Trio of Class-D Amplifiers Addresses Today’s Home Audio Demands

Trio of Class-D Amplifiers Addresses Today’s Home Audio Demands

The new audio amplifiers support power levels from 15 W mono to 175 W stereo, and include features compatible with today’s home-audio speaker and microphone requirements.

As nearly all audio amplifiers have transitioned from linear or near-linear operating modes (Class A, AB, and B) to digital (Class D), it may seem that the only areas for improvement are in power rating, efficiency, enhanced filtering, and output protection. Certainly, that’s where the bulk of the new product development has occurred, but the world of audio amplifiers for consumer and home applications is changing, too.

To address this situation, Texas Instruments has introduced thee digital-input, Class-D audio amplifiers with distinct, non-overlapping features and functions. They target the evolving needs of audio installations, such as smart speakers, sound bars, TVs, notebook computers, and projectors.




The TAS2770 15-W monophonic audio amplifier increases loudness while supporting easier voice-input interfacing (Fig. 1). This IC can deliver high-output-level peak power into small loudspeakers, and includes loudspeaker protection via built-in monitoring of speaker current and voltage (I/V sense). It also includes a digital-microphone input channel and captures voice and ambient acoustic information for echo cancellation or noise reduction in voice-enabled applications; TI claims that the combination of digital microphone input with a I/V sense amplifier is an industry first.

1. The TAS2770 audio amplifier from Texas Instruments includes integrated speaker voltage and current sense functions for real-time monitoring of loudspeaker condition and behavior.



To avoid the distortion of audio clipping, often due to, but not limited to, supply “brown out” (when the supply rail can’t deliver adequate dc power for the desired output power), it automatically decreases gain when audio signals exceed a set threshold. Up to eight devices can share a common bus via either I2S/TDM or I2C interfaces. Pricing for the 26-pin VQFN starts at $1.49 (1,000 pieces).


The TAS5825M audio amplifier delivers high-resolution audio due to the device’s high input-sampling frequency (192 kHz) along with flexible, integrated processing flows. In addition, the TAS5825M provides bass enhancement and thermal protection for the speaker. To simplify echo cancellation, its dedicated data output via the I2C audio interface provides ambient-sound information to the applications processor.

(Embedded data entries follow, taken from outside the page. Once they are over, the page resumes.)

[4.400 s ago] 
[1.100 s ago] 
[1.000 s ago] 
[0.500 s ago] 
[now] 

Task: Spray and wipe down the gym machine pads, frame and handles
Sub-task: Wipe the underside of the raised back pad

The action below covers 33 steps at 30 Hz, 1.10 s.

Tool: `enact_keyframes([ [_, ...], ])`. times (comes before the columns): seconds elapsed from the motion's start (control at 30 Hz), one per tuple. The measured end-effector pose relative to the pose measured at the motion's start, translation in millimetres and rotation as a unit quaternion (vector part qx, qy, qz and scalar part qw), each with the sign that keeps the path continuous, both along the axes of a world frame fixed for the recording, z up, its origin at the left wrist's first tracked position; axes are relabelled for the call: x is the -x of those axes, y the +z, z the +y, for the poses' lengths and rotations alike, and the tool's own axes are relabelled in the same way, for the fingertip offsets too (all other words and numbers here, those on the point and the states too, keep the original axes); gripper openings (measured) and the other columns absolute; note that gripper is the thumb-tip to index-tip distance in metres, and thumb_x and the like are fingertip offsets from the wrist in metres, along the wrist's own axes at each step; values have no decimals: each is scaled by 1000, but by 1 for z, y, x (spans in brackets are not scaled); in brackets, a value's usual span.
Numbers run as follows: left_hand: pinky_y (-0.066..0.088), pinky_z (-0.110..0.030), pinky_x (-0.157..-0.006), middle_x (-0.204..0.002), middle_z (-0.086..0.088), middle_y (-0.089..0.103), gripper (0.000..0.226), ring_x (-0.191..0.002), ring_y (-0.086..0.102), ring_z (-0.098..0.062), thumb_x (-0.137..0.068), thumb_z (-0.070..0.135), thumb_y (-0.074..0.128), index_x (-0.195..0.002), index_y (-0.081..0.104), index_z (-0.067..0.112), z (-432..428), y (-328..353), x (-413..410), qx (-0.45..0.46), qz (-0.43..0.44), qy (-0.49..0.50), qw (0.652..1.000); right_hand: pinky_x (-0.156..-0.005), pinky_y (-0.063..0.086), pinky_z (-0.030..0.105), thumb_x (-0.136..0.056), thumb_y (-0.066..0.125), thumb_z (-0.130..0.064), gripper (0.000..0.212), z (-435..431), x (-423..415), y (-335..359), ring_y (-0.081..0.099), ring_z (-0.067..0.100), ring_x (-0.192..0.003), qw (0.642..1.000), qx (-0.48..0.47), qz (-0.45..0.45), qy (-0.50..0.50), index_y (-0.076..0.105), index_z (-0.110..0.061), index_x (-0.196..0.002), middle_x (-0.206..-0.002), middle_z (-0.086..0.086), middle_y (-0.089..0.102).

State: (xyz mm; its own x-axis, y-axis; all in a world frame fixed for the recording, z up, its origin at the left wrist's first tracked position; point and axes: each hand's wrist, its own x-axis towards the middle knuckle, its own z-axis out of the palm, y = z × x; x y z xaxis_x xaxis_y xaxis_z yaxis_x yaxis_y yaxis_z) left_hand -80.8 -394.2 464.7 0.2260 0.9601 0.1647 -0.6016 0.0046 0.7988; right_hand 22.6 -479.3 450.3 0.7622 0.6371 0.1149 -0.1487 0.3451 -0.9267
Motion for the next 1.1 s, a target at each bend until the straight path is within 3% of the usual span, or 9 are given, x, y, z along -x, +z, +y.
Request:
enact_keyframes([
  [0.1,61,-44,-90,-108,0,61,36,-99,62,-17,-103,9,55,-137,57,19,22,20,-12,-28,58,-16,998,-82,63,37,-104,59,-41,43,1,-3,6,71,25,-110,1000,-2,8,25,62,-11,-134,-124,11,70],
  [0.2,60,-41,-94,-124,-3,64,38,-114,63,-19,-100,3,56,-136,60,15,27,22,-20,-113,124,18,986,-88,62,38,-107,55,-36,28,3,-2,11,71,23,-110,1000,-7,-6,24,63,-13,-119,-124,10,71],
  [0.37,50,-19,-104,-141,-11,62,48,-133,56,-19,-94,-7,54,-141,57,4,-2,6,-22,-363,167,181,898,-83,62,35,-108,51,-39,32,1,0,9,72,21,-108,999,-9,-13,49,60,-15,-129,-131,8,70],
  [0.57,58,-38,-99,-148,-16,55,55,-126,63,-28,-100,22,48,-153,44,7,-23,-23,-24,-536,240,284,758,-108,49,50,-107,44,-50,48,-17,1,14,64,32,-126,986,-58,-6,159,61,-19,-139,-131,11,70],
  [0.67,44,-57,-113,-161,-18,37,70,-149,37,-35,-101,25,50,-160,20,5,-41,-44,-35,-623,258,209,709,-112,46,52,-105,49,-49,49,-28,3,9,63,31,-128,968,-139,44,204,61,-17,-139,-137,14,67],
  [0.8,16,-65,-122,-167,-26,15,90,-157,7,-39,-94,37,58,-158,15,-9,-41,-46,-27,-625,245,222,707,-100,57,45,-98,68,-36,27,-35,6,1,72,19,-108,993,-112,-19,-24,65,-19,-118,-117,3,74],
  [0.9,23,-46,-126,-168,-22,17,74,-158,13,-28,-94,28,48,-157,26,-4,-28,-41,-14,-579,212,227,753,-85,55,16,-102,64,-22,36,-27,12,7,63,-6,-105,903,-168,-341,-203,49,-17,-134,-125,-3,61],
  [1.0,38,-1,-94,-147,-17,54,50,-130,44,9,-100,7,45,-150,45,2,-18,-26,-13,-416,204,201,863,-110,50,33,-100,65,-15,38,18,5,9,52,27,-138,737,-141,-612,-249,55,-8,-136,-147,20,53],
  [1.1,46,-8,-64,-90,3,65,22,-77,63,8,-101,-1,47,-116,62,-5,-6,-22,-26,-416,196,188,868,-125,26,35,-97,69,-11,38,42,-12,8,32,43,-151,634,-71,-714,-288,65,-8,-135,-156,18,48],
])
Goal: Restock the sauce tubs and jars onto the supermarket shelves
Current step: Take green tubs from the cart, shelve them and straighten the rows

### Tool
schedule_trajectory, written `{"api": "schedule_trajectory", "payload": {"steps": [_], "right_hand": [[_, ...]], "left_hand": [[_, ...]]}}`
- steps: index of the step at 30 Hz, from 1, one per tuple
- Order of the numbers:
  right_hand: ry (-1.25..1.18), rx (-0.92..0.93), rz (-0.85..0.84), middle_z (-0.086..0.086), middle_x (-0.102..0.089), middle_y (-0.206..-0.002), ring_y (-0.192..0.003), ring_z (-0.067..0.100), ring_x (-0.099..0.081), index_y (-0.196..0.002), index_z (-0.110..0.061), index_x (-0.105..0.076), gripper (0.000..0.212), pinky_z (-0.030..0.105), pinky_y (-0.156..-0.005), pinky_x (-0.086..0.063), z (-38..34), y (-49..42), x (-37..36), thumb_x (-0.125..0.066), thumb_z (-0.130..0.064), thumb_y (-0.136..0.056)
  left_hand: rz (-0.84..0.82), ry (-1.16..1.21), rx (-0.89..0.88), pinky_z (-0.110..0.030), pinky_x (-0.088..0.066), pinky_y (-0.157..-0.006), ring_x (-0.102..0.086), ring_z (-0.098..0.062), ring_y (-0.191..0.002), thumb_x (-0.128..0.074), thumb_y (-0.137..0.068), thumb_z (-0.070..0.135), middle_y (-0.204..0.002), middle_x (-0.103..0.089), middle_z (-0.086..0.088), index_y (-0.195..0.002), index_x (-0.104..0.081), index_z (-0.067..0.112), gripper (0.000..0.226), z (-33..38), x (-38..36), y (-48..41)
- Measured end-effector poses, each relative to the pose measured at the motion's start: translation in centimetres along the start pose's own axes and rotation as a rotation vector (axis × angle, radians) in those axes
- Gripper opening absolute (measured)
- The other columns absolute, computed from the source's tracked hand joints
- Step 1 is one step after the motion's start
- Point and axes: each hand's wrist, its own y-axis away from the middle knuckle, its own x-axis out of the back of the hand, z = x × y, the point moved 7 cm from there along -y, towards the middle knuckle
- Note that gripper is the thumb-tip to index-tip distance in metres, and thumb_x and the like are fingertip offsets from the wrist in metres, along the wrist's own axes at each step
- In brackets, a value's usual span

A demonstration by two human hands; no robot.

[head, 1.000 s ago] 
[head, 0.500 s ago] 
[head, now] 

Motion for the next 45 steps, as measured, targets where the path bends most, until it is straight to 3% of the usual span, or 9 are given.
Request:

An integrated sample-rate converter (SRC) detects the input sample rate and auto-converts it to the target sample rate. A proprietary hybrid-mode modulation scheme reduces idle-power losses and thermal dissipation without degrading sound quality. The 32-pin VQFN starts at $2.64 (1,000 pieces).


According to TI, the TAS3251 audio amplifier is the first integrated, dual-channel, digital-input device to support high output power and performance, delivering 175 W per channel into 4-Ω loads or 220 W per channel (3 Ω loads) in a single package (Fig. 2). In bridge-tied load (BTL) mode, the channels can be combined to double the power to the single channel.

2. The TAS3251 175-W stereo/350-W mono, ultra-high-definition audio amplifier from Texas Instruments has a built-in DSP core that supports advanced signal processing, filtering, and other functions, and can compensate for loudspeaker and room characteristics.

The 90% efficient design (4 Ω) minimizes heat. However, at these power levels, “excesses” can be a problem, so the device guards against and includes error reporting of factors such as undervoltage, cycle-by-cycle current limiting, output short circuit, clipping detection, overtemperature warning and shutdown, and dc speaker protection. It operates from a 12- to 36-V supply rail and includes an I2C interface. The 56-pin HSSOP device is priced at $5.95 (1000 pieces).

Audio ICs such as these pack numerous features and functions into their design, so design-in may not seem easy, at first. Easing the design-in effort begins with detailed datasheets (96, 71, and 123 pages, respectively), each replete with performance charts and tables across a wide range of operating conditions; register configurations for setup and operating modes; and suggested PCB layout options. In addition, design-in is bolstered by reference designs and evaluation boards, as well as TI’s PurePath Console software, which eases configuration of these amplifiers.